## GIVEN DATA:
=== Section Start ===

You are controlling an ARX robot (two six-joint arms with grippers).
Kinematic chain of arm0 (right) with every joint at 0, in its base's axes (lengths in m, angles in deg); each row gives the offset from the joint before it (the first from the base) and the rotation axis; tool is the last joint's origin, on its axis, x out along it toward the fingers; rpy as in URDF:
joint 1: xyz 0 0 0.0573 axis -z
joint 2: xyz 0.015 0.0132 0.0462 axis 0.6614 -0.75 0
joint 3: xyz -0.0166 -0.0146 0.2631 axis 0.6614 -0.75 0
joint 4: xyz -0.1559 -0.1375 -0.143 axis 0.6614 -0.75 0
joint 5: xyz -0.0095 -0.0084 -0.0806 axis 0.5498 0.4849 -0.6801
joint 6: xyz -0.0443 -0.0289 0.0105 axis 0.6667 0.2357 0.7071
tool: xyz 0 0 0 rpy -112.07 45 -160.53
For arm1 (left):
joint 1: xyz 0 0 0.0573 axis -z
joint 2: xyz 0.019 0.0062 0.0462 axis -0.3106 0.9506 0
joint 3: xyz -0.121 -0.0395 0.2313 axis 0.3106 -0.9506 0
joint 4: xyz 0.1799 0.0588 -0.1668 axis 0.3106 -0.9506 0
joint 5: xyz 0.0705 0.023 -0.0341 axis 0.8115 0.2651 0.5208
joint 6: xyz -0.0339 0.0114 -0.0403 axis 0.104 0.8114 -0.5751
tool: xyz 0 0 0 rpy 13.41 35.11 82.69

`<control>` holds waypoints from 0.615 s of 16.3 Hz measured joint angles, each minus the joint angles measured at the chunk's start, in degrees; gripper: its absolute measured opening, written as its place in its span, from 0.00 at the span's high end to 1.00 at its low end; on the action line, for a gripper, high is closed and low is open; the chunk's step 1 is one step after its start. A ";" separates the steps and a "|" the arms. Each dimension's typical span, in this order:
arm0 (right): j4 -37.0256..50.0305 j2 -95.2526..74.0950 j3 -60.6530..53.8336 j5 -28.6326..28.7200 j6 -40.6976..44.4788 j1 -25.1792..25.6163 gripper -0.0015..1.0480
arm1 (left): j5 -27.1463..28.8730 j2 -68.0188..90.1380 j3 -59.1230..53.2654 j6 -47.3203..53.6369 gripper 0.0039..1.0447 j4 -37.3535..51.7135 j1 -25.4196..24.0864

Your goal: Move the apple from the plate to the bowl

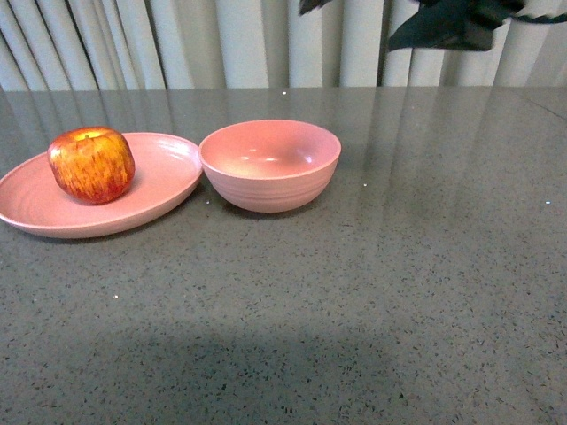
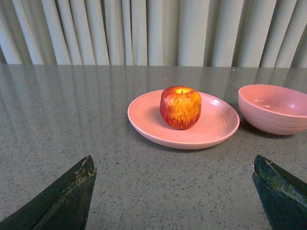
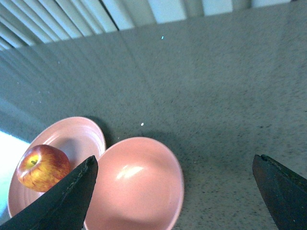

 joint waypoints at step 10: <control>19.26 55.78 -55.34 -2.05 8.41 18.58 0.06 | -0.02 0.00 -0.02 0.02 0.06 0.00 0.00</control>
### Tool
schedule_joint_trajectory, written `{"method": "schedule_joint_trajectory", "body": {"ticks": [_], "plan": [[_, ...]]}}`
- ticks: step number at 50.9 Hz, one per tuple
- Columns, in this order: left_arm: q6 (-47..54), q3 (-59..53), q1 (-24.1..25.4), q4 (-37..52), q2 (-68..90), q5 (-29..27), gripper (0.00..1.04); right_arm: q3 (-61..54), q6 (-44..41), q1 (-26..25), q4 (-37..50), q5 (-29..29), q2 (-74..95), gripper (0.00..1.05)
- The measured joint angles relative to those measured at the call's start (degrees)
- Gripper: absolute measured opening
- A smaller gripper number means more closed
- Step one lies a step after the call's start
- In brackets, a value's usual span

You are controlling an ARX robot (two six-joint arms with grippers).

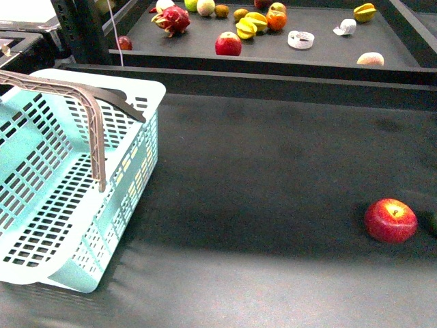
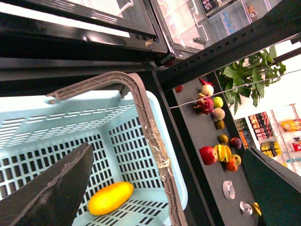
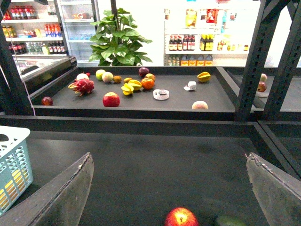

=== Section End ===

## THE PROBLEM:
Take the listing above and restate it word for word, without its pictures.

## RESPONSE FOR THIS EXERCISE:
You are controlling an ARX robot (two six-joint arms with grippers).
Kinematic chain of arm0 (right) with every joint at 0, in its base's axes (lengths in m, angles in deg); each row gives the offset from the joint before it (the first from the base) and the rotation axis; tool is the last joint's origin, on its axis, x out along it toward the fingers; rpy as in URDF:
joint 1: xyz 0 0 0.0573 axis -z
joint 2: xyz 0.015 0.0132 0.0462 axis 0.6614 -0.75 0
joint 3: xyz -0.0166 -0.0146 0.2631 axis 0.6614 -0.75 0
joint 4: xyz -0.1559 -0.1375 -0.143 axis 0.6614 -0.75 0
joint 5: xyz -0.0095 -0.0084 -0.0806 axis 0.5498 0.4849 -0.6801
joint 6: xyz -0.0443 -0.0289 0.0105 axis 0.6667 0.2357 0.7071
tool: xyz 0 0 0 rpy -112.07 45 -160.53
For arm1 (left):
joint 1: xyz 0 0 0.0573 axis -z
joint 2: xyz 0.019 0.0062 0.0462 axis -0.3106 0.9506 0
joint 3: xyz -0.121 -0.0395 0.2313 axis 0.3106 -0.9506 0
joint 4: xyz 0.1799 0.0588 -0.1668 axis 0.3106 -0.9506 0
joint 5: xyz 0.0705 0.023 -0.0341 axis 0.8115 0.2651 0.5208
joint 6: xyz -0.0339 0.0114 -0.0403 axis 0.104 0.8114 -0.5751
tool: xyz 0 0 0 rpy 13.41 35.11 82.69

`<control>` holds waypoints from 0.615 s of 16.3 Hz measured joint angles, each minus the joint angles measured at the chunk's start, in degrees; gripper: its absolute measured opening, written as its place in its span, from 0.00 at the span's high end to 1.00 at its low end; on the action line, for a gripper, high is closed and low is open; the chunk's step 1 is one step after its start. A ";" separates the steps and a "|" the arms. Each dimension's typical span, in this order:
arm0 (right): j4 -37.0256..50.0305 j2 -95.2526..74.0950 j3 -60.6530..53.8336 j5 -28.6326..28.7200 j6 -40.6976..44.4788 j1 -25.1792..25.6163 gripper -0.0015..1.0480
arm1 (left): j5 -27.1463..28.8730 j2 -68.0188..90.1380 j3 -59.1230..53.2654 j6 -47.3203..53.6369 gripper 0.0039..1.0447 j4 -37.3535..51.7135 j1 -25.4196..24.0864

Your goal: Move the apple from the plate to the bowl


 joint waypoints at step 10: <control>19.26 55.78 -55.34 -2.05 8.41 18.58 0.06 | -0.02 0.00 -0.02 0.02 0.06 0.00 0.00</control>
### Tool
schedule_joint_trajectory, written `{"method": "schedule_joint_trajectory", "body": {"ticks": [_], "plan": [[_, ...]]}}`
- ticks: step number at 50.9 Hz, one per tuple
- Columns, in this order: left_arm: q6 (-47..54), q3 (-59..53), q1 (-24.1..25.4), q4 (-37..52), q2 (-68..90), q5 (-29..27), gripper (0.00..1.04); right_arm: q3 (-61..54), q6 (-44..41), q1 (-26..25), q4 (-37..50), q5 (-29..29), q2 (-74..95), gripper (0.00..1.05)
- The measured joint angles relative to those measured at the call's start (degrees)
- Gripper: absolute measured opening
- A smaller gripper number means more closed
- Step one lies a step after the call's start
- In brackets, a value's usual span

You are controlling an ARX robot (two six-joint arms with grippers).

Nothing else is required to finish the exercise.